Activity: Retype the data that follows line by line, exactly, and leave its pictures out.

--- Dataset content Enclosed Below ---

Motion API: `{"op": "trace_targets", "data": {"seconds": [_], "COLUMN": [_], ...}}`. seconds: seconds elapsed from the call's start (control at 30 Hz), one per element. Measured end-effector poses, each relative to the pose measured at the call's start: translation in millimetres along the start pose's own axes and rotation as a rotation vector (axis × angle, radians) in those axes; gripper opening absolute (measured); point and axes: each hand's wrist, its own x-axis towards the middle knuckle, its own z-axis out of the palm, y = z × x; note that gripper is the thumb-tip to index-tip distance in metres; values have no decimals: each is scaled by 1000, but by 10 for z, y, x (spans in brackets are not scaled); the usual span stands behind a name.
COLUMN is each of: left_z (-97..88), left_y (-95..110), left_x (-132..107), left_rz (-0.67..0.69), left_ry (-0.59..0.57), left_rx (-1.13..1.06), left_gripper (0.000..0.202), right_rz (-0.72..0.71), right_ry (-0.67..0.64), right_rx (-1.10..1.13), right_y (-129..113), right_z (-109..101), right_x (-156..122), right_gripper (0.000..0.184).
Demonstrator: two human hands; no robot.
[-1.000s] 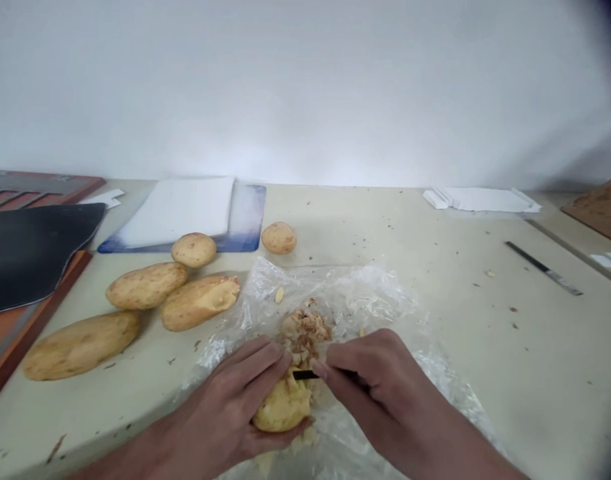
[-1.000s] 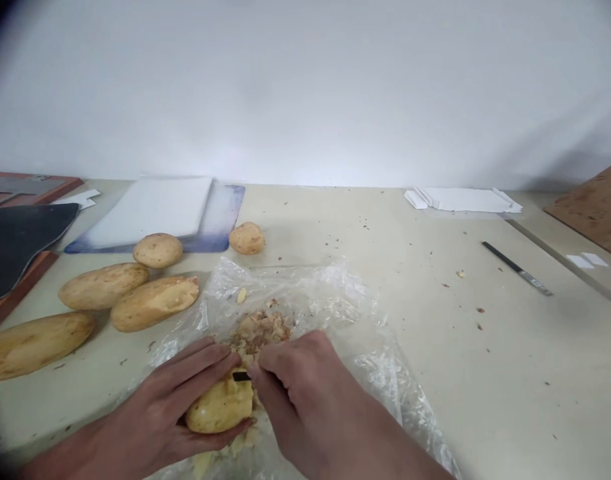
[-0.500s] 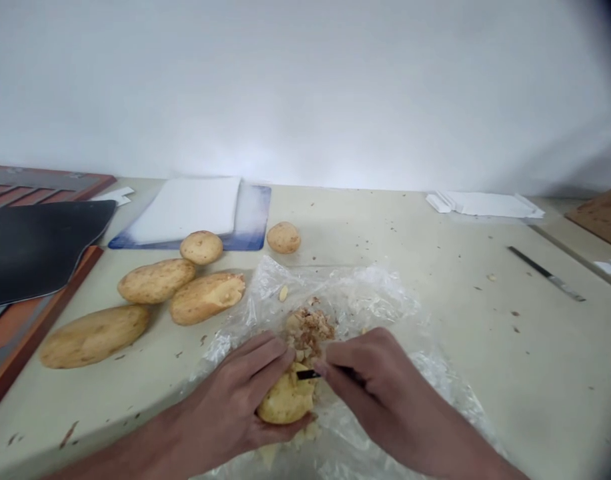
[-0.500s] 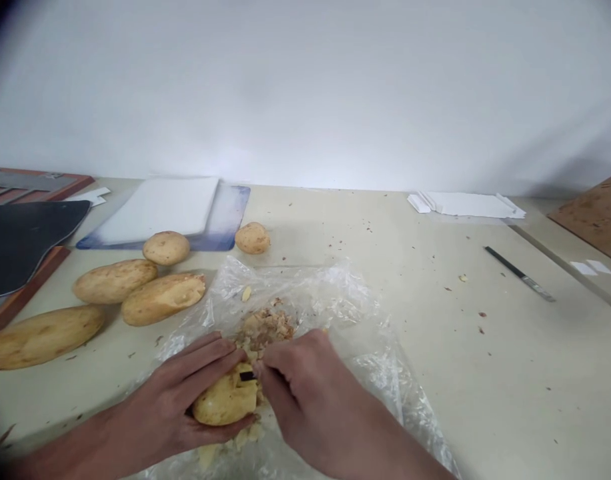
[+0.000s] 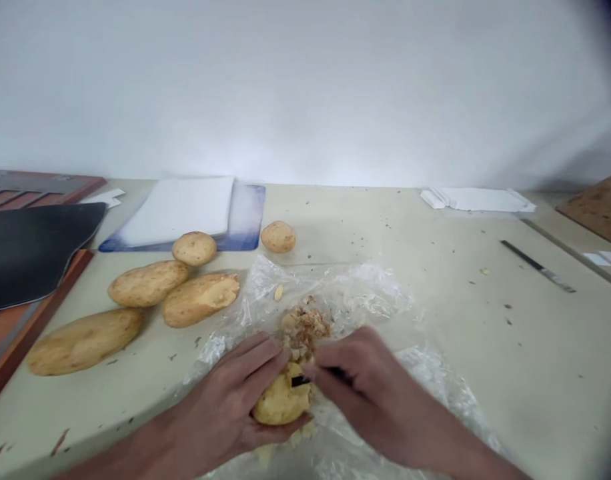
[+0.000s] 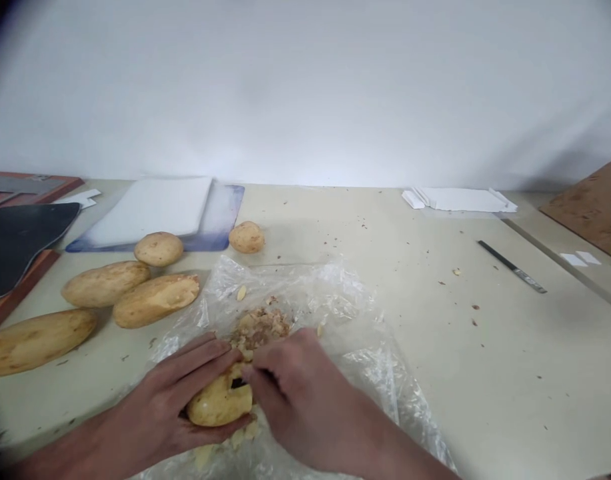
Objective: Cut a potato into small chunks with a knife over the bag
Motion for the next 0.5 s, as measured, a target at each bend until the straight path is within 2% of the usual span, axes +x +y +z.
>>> {"op": "trace_targets", "data": {"seconds": [0.2,0.3,0.4,0.5], "left_z": [-6,6,-2,-37], "left_y": [14,-4,-5,13], "left_x": [-21,-35,-25,2], "left_rz": [1,6,7,28], "left_ry": [13,2,0,-12], "left_rx": [27,39,65,88], "left_gripper": [36,39,43,39], "right_rz": [19,13,47,62], "right_ry": [-3,-49,-22,-41], "right_rx": [-4,3,-13,-3], "right_y": [-1,16,38,51], "right_z": [-51,-64,-56,-35], "right_x": [-11,-22,-42,-45], "right_gripper": [35,33,36,34]}}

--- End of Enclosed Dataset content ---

Solution to the problem:
Motion API: `{"op": "trace_targets", "data": {"seconds": [_], "COLUMN": [_], ...}}`. seconds: seconds elapsed from the call's start (control at 30 Hz), one per element. Measured end-effector poses, each relative to the pose measured at the call's start: translation in millimetres along the start pose's own axes and rotation as a rotation vector (axis × angle, radians) in those axes; gripper opening absolute (measured); point and axes: each hand's wrist, its own x-axis towards the middle knuckle, its own z-axis out of the palm, y = z × x; note that gripper is the thumb-tip to index-tip distance in metres; values have no decimals: each is scaled by 1000, but by 10 for z, y, x (spans in brackets are not scaled); the usual span stands behind a name.
COLUMN is each of: left_z (-97..88), left_y (-95..110), left_x (-132..107), left_rz (-0.67..0.69), left_ry (-0.59..0.57), left_rx (-1.13..1.06), left_gripper (0.000..0.202), right_rz (-0.72..0.71), right_ry (-0.67..0.64), right_rx (-1.10..1.13), right_y (-129..113), right_z (-109..101), right_x (-156..122), right_gripper (0.000..0.184).
Demonstrator: two human hands; no robot.
[-1.000s] 
[-1.000s] 
[-0.500s] 
[-0.500s] 
[+0.000s] 
[+0.000s] 
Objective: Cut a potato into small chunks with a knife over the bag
Motion for the next 0.5 s, as measured, a target at each bend until the straight path is within 2% of the usual span, axes +x +y +z.
>>> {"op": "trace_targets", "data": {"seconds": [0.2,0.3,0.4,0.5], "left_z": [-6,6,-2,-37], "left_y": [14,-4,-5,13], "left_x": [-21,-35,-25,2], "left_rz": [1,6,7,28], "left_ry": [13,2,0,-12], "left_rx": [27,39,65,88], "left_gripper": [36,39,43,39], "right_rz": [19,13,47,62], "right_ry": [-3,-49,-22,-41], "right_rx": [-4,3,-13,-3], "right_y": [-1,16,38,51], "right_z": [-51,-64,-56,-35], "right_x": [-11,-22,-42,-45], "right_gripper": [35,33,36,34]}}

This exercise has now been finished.